> _Your instructions_
Return the entries verbatim and drop every picture.

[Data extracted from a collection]

+ + + + + + +

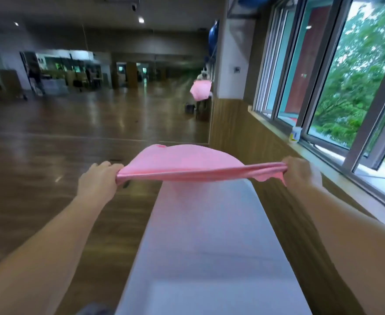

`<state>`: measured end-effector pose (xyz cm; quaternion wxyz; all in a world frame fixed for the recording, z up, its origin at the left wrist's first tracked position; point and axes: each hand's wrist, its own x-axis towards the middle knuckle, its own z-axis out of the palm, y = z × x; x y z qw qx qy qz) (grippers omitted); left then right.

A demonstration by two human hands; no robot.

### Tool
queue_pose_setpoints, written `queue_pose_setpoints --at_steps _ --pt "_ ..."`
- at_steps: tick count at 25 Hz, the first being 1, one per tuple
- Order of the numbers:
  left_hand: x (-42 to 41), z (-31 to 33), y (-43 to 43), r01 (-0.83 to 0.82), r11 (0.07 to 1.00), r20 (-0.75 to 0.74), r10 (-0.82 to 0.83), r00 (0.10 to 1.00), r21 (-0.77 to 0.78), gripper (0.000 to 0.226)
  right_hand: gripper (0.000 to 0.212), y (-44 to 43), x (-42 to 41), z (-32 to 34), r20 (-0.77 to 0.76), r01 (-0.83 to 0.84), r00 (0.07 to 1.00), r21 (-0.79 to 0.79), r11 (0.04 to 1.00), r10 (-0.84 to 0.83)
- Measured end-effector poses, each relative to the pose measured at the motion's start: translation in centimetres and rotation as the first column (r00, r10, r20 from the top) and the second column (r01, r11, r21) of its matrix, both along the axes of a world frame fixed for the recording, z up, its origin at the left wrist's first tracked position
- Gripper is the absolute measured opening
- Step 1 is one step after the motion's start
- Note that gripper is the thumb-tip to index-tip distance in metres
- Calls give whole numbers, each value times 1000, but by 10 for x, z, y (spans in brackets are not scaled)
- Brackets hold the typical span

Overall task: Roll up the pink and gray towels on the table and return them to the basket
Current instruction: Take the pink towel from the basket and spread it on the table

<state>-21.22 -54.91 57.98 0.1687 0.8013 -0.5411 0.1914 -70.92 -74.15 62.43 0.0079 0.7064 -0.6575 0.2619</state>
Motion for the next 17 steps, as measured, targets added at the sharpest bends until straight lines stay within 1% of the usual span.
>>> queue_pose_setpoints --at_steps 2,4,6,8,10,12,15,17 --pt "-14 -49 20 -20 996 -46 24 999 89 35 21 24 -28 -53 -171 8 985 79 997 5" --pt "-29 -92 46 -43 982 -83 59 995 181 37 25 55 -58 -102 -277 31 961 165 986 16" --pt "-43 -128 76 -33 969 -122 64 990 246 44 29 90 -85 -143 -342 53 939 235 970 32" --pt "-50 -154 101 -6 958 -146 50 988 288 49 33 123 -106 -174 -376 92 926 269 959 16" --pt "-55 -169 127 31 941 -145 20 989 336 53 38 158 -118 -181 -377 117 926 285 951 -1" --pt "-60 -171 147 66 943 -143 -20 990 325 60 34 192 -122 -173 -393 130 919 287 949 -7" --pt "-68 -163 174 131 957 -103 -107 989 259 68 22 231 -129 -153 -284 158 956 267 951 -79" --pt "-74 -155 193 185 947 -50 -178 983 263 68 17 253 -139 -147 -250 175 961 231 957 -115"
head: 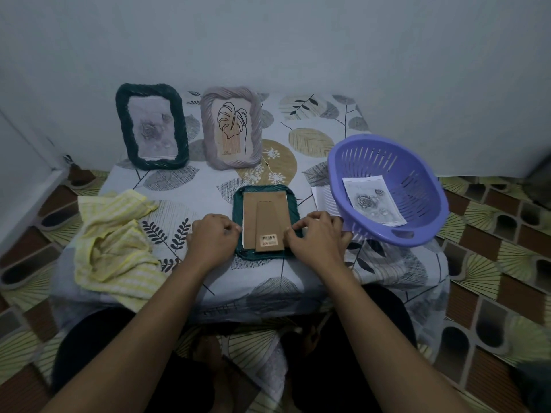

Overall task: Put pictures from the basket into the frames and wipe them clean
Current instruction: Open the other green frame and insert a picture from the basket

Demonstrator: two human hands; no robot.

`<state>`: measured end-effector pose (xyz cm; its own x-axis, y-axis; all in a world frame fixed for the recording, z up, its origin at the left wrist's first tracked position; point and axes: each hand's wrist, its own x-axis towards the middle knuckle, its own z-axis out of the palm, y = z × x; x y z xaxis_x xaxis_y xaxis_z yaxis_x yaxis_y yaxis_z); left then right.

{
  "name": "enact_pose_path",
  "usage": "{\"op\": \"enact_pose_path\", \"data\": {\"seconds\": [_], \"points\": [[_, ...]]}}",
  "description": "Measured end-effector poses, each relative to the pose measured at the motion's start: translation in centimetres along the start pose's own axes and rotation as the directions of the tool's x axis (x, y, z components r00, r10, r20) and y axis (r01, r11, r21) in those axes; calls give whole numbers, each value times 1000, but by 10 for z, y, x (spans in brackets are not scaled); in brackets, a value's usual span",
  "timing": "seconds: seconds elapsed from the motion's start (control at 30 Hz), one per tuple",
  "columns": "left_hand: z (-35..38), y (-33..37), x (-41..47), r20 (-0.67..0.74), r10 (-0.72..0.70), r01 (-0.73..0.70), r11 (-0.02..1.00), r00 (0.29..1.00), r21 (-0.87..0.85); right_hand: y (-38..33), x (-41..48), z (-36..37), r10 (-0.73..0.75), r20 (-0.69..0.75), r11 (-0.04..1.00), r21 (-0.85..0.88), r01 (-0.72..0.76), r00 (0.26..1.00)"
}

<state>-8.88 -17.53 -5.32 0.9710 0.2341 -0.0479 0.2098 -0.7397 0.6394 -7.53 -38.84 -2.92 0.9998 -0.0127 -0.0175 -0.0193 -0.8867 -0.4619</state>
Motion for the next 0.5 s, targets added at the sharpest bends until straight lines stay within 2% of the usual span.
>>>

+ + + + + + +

> _Result of this task_
`<state>`: measured end-effector pose (xyz cm; quaternion wxyz; all in a world frame fixed for the recording, z up, its origin at the left wrist's first tracked position; point and axes: each hand's wrist, its own x-axis towards the middle knuckle, its own z-axis out of the palm, y = z × x; x y z qw qx qy qz) (grippers omitted); left then right.

A demonstration by two human hands; no robot.

### Tool
queue_pose_setpoints, written `queue_pose_setpoints --at_steps _ --pt "_ ..."`
- at_steps: tick count at 25 Hz, the first being 1, one per tuple
- Order of the numbers:
  left_hand: x (-42 to 41), z (-31 to 33), y (-43 to 43), r01 (-0.83 to 0.82), r11 (0.07 to 1.00), r20 (-0.75 to 0.74), r10 (-0.82 to 0.83), r00 (0.10 to 1.00), r21 (-0.77 to 0.78), gripper (0.000 to 0.226)
  right_hand: gripper (0.000 to 0.212), y (-44 to 43), x (-42 to 41), z (-32 to 34), r20 (-0.77 to 0.76), r01 (-0.83 to 0.84), r00 (0.07 to 1.00), r21 (-0.79 to 0.79), r11 (0.04 to 1.00), r10 (-0.84 to 0.83)
- Measured end-effector poses, each relative to the pose measured at the motion's start: translation in centimetres and rotation as the first column (r00, r10, r20 from the top) and the second column (r01, r11, r21) of its matrix, both along the axes of a world frame fixed for the recording, z up, its origin at the left wrist's first tracked position
- Gripper is the absolute measured opening
- Step 1 is one step after the motion's start
- Note that gripper is the thumb-tip to index-tip distance in metres
- Calls give whole numbers, each value times 1000, but by 10 for x, z, y (spans in brackets are not scaled)
- Brackets hold the typical span

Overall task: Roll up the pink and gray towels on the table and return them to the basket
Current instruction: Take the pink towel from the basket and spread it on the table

<state>-21.22 -54.91 57.98 0.1687 0.8013 -0.5411 0.1914 -70.92 -74.15 62.43 0.0079 0.7064 -0.6575 0.2619</state>
Motion for the next 17 steps, as measured, targets added at the sharpest bends until straight lines stay within 1% of the usual span.
>>> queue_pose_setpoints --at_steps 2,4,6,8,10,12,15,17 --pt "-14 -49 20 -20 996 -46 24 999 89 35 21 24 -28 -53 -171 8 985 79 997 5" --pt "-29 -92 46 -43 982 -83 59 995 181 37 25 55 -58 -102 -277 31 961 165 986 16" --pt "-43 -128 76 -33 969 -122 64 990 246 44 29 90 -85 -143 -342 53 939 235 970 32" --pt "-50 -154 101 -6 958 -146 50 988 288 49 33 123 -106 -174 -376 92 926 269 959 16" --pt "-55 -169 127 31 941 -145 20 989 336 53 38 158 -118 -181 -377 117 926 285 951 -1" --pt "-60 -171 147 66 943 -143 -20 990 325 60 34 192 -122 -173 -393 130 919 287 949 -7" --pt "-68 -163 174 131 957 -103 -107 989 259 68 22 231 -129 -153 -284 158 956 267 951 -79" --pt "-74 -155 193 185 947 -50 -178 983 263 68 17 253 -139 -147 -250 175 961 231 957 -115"
head: 

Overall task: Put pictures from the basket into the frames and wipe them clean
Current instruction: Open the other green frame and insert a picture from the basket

Demonstrator: two human hands; no robot.

`<state>`: measured end-effector pose (xyz cm; its own x-axis, y-axis; all in a world frame fixed for the recording, z up, its origin at the left wrist's first tracked position; point and axes: each hand's wrist, its own x-axis towards the middle knuckle, its own z-axis out of the palm, y = z × x; x y z xaxis_x xaxis_y xaxis_z yaxis_x yaxis_y yaxis_z); left then right.

{
  "name": "enact_pose_path",
  "usage": "{\"op\": \"enact_pose_path\", \"data\": {\"seconds\": [_], \"points\": [[_, ...]]}}",
  "description": "Measured end-effector poses, each relative to the pose measured at the motion's start: translation in centimetres along the start pose's own axes and rotation as the directions of the tool's x axis (x, y, z components r00, r10, r20) and y axis (r01, r11, r21) in those axes; calls give whole numbers, each value times 1000, but by 10 for z, y, x (spans in brackets are not scaled); in brackets, a value's usual span",
  "timing": "seconds: seconds elapsed from the motion's start (control at 30 Hz), one per tuple",
  "columns": "left_hand: z (-35..38), y (-33..37), x (-41..47), r20 (-0.67..0.74), r10 (-0.72..0.70), r01 (-0.73..0.70), r11 (-0.02..1.00), r00 (0.29..1.00), r21 (-0.87..0.85); right_hand: y (-38..33), x (-41..48), z (-36..37), r10 (-0.73..0.75), r20 (-0.69..0.75), r11 (-0.04..1.00), r21 (-0.85..0.88), r01 (-0.72..0.76), r00 (0.26..1.00)"
}

<state>-8.88 -17.53 -5.32 0.9710 0.2341 -0.0479 0.2098 -0.7397 0.6394 -7.53 -38.84 -2.92 0.9998 -0.0127 -0.0175 -0.0193 -0.8867 -0.4619</state>
Motion for the next 0.5 s, targets added at the sharpest bends until straight lines stay within 2% of the usual span.
>>>

This finishes the output.